## [Work to be completed]
You are asked to reproduce the listing exactly and to omit its pictures.
※
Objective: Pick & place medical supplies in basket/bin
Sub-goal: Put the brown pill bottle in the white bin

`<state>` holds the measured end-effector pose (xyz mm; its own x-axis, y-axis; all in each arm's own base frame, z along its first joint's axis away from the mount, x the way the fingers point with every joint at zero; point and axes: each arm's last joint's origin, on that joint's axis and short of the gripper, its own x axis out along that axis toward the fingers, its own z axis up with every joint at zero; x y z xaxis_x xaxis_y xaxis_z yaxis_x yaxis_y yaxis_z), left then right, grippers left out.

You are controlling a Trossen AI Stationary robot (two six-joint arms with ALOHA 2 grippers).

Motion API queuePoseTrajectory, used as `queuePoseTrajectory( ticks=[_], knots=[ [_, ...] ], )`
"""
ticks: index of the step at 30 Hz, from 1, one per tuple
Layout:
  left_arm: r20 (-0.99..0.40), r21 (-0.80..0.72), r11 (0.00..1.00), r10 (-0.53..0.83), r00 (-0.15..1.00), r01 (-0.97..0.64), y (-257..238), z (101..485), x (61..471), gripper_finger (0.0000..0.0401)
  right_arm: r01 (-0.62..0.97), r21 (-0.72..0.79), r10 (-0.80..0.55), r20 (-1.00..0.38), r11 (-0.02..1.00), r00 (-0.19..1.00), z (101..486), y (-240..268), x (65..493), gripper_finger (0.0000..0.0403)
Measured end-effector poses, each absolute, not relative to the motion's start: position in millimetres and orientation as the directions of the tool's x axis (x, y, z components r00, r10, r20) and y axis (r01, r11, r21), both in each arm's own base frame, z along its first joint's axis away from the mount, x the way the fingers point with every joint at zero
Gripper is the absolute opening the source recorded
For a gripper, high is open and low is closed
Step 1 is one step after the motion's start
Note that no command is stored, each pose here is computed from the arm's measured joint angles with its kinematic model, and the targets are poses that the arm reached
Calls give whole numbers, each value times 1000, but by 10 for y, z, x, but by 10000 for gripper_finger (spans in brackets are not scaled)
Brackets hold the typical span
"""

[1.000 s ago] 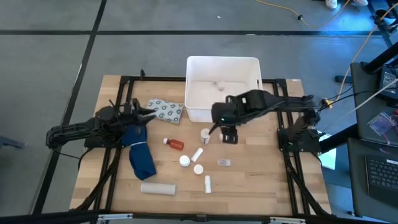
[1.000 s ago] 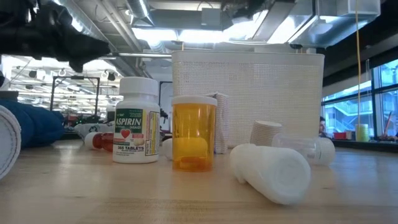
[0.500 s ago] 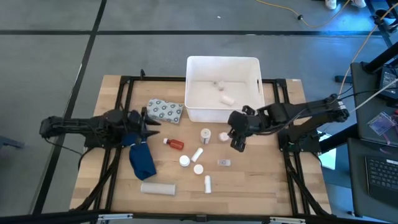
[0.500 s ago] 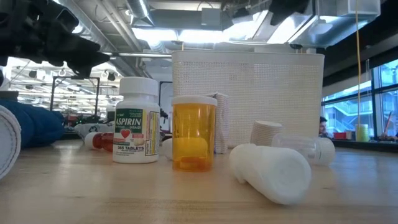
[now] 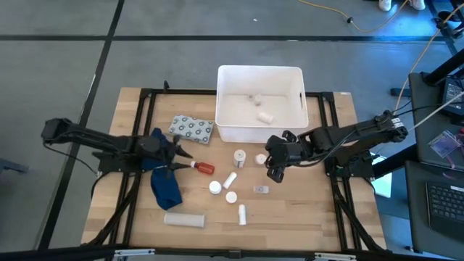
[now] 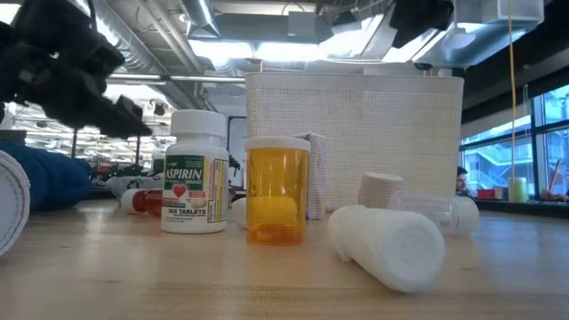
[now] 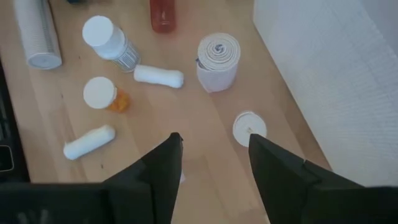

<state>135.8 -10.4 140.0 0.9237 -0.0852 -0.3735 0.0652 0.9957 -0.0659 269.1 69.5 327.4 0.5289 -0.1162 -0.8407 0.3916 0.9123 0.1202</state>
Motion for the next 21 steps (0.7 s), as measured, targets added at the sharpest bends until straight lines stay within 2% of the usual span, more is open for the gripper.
queuePoseTrajectory(
  ticks=[6,13,21],
  knots=[
    [-466,-62,997,-75,881,53,-105,1270,1408,175,391,119,-117,-841,913,528,3268,694,2692,187],
    [-485,10,1000,21,874,-19,-83,1199,1485,175,390,117,-118,-841,913,528,3269,693,2692,187],
    [-545,10,1000,-1,839,7,-92,1089,1516,175,389,116,-118,-841,914,528,3268,693,2692,187]
  ],
)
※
## [Output]
Objective: Pick & place medical supplies in basket/bin
Sub-goal: Put the brown pill bottle in the white bin

`<state>` holds the measured end-effector pose (xyz mm; its own x-axis, y-axis; all in each arm's own base frame, z along its first joint's axis away from the mount, x the way the fingers point with every joint at zero; point and axes: each arm's last joint's origin, on that joint's axis and short of the gripper, its own x axis out along that axis toward the fingers, its own z axis up with every joint at zero; x y z xaxis_x xaxis_y xaxis_z yaxis_x yaxis_y yaxis_z), left then right, grippers left out.

You are controlling a Trossen AI Stationary robot (two six-joint arms with ALOHA 2 grippers).

Motion API queuePoseTrajectory, used as `queuePoseTrajectory( ticks=[_], knots=[ [_, ...] ], )`
"""
ticks: index of the step at 30 Hz, from 1, one per tuple
Layout:
  left_arm: r20 (-0.99..0.40), r21 (-0.80..0.72), r11 (0.00..1.00), r10 (-0.53..0.83), r00 (-0.15..1.00), r01 (-0.97..0.64), y (-257..238), z (101..485), x (61..471), gripper_finger (0.0000..0.0401)
  right_arm: r01 (-0.62..0.97), r21 (-0.72..0.79), r10 (-0.80..0.55), r20 (-1.00..0.38), r11 (-0.02..1.00), r00 (-0.19..1.00), z (101..486), y (-240..268), x (65..493), gripper_finger (0.0000..0.0403)
Measured end-effector poses, each absolute, not relative to the motion's start: position in millimetres and orientation as the directions of the tool's x axis (x, y, z components r00, r10, r20) and y axis (r01, r11, r21), both in each arm's own base frame, z along its first joint's axis away from the mount, x the way the fingers point with every joint at zero
Gripper is the absolute opening the source recorded
For a gripper, high is open and low is closed
Step 1 is one step after the motion's start
Note that no command is stored, each pose here is computed from the arm's measured joint angles with its kinematic model, and the targets are poses that the arm reached
Calls give whole numbers, each value times 1000, but by 10 for y, z, x, but by 10000 for gripper_finger (spans in brackets are not scaled)
Brackets hold the typical span
"""

[1.000 s ago] 
[1.000 s ago] 
[0.500 s ago] 
[0.500 s ago] 
[now] 
[now] 
[now] 

<state>135.8 -10.4 140.0 0.9237 -0.0852 -0.3735 0.0652 0.9957 -0.0659 269.1 69.5 327.4 0.5289 -0.1162 -0.8407 0.3916 0.9123 0.1202</state>
Motion for the next 21 steps (0.7 s), as measured, targets added at the sharpest bends until straight lines stay within 2% of the usual span, more is open for the gripper.
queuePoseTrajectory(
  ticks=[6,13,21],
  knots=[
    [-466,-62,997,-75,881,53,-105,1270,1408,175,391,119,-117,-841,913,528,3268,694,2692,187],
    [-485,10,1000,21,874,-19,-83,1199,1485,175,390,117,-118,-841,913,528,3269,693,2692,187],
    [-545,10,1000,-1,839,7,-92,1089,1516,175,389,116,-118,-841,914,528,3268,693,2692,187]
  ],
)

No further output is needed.